Peter built upon this theme when he said, “you yourselves like living stones are being built up as a spiritual house, to be a holy priesthood, to offer spiritual sacrifices acceptable to God through Jesus Christ” (1 Peter 2:5). Yes, the Spirit of God inhabits believers as they are born again, and each believer must protect the purity (or health) of his or her own body as part of the discipline of faithfulness. But the analogy primarily applies to the corporate nature of the church as the body of Christ. The purity of the church must also be protected.

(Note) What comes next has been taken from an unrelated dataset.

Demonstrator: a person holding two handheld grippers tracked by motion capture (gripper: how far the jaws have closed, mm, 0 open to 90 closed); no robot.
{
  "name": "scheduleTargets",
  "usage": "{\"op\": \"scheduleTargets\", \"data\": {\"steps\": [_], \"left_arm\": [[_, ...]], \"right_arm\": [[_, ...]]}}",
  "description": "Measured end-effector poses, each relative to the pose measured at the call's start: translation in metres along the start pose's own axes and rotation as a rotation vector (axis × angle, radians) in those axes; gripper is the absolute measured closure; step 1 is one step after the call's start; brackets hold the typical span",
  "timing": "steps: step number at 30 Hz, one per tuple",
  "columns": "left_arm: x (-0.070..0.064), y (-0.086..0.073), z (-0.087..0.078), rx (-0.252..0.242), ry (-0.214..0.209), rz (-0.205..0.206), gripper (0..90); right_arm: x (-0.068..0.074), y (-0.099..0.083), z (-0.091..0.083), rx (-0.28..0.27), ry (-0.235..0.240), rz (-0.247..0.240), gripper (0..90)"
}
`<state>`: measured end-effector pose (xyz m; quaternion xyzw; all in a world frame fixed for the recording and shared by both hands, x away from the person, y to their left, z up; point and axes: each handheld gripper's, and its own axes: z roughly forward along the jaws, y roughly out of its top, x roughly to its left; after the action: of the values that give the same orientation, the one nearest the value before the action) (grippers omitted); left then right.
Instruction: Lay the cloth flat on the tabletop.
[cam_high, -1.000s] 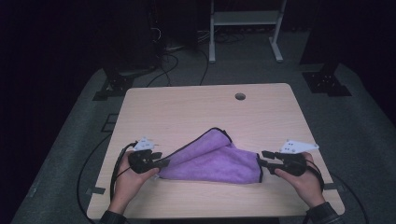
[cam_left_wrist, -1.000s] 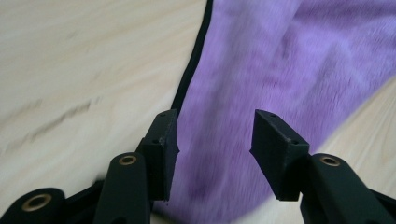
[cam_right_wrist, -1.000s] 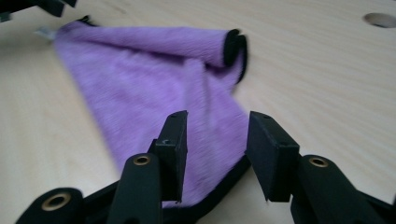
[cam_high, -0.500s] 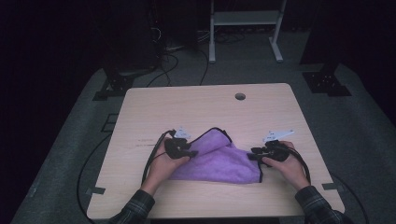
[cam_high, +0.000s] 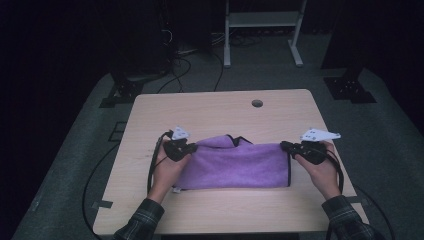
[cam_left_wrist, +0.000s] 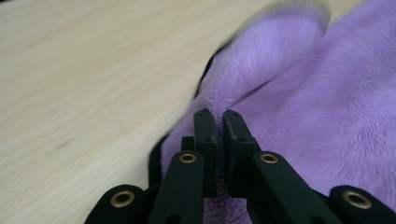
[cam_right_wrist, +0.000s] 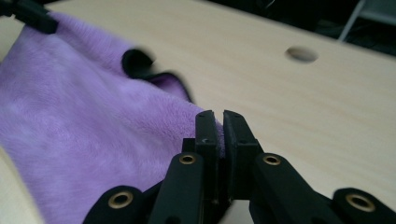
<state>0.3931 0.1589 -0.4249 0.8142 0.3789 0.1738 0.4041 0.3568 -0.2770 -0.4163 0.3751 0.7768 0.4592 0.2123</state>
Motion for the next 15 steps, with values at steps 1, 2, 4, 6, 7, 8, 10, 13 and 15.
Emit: {"op": "scheduleTargets", "data": {"steps": [1, 2, 4, 6, 7, 8, 10, 13, 15], "left_arm": [[0.003, 0.001, -0.003, -0.017, 0.003, -0.009, 86.0], [0.006, 0.002, -0.006, -0.032, -0.006, -0.020, 86.0], [0.007, 0.005, -0.010, -0.061, -0.007, -0.025, 86.1], [0.005, 0.010, -0.017, -0.078, 0.000, -0.016, 86.1], [0.005, 0.012, -0.020, -0.087, 0.003, -0.010, 86.1], [0.005, 0.014, -0.023, -0.100, 0.004, -0.010, 86.1], [0.005, 0.018, -0.030, -0.124, 0.003, -0.014, 86.1], [0.004, 0.024, -0.039, -0.152, 0.011, -0.004, 86.0], [0.004, 0.028, -0.041, -0.175, 0.014, -0.004, 86.0]], "right_arm": [[-0.001, 0.002, -0.003, -0.017, -0.008, 0.000, 84.5], [-0.003, 0.004, -0.007, -0.042, -0.006, 0.009, 84.5], [-0.001, 0.010, -0.013, -0.076, -0.004, 0.004, 84.6], [0.005, 0.018, -0.019, -0.097, -0.020, -0.036, 84.6], [0.009, 0.023, -0.023, -0.112, -0.027, -0.051, 84.6], [0.011, 0.026, -0.026, -0.127, -0.027, -0.058, 84.6], [0.013, 0.032, -0.032, -0.157, -0.026, -0.064, 84.6], [0.015, 0.041, -0.040, -0.190, -0.025, -0.074, 84.6], [0.015, 0.045, -0.042, -0.204, -0.033, -0.074, 84.6]]}}
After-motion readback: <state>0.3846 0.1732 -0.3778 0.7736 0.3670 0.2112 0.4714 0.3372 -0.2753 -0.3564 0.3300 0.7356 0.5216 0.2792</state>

Paul speaks of this in 1 Corinthians 12:12-ff, “For just as the body is one and has many members, and all the members of the body, though many, are one body, so it is with Christ. For in one Spirit we were all baptized into one body—Jews or Greeks, slaves or free—and all were made to drink of one Spirit.” Just as individual bodies are not divisible, which is the root meaning of individual, so, the church is also individual—not just specific churches, but the Church Universal is individual—whole, complete, without division. Christians are bound together in a bond of love and fellowship with one another across the face of the globe and throughout the centuries. Christian unity is not something to be achieved, rather it is something to be realized. It is already the fact of the matter in that Christian unity has been decreed and is in the process of realization.

Love and Fellowship
This bond of love and fellowship between believers is not based upon how we feel about one another, or on what we think about each other. How we feel about each other and what we think about each other are secondary concerns or less—minor concerns—because the love of Christ is stronger than whatever appreciation or disdain we may have for other believers. The bond of Christian fellowship is not based on our love or respect for one another, but on Christ’s love for His people—all of His people. Our feelings for each other are not the bonding element of Christian fellowship.

Nor are Christians bound together by their understanding of biblical doctrine. Doctrine is not the bond of Christian fellowship, either. Christ is. Our bond is not doctrinal or denominational, but personal. Jesus Christ is the bond of Christian fellowship. Christians have Christ in common, and all Christians are growing into “the unity of the faith and of the knowledge of the Son of God, to mature manhood, to the measure of the stature of the fullness of Christ, so that we may no longer be children, tossed to and fro by the waves and carried about by every wind of doctrine, by human cunning, by craftiness in deceitful schemes,” said Paul in Ephesians 4:13-14.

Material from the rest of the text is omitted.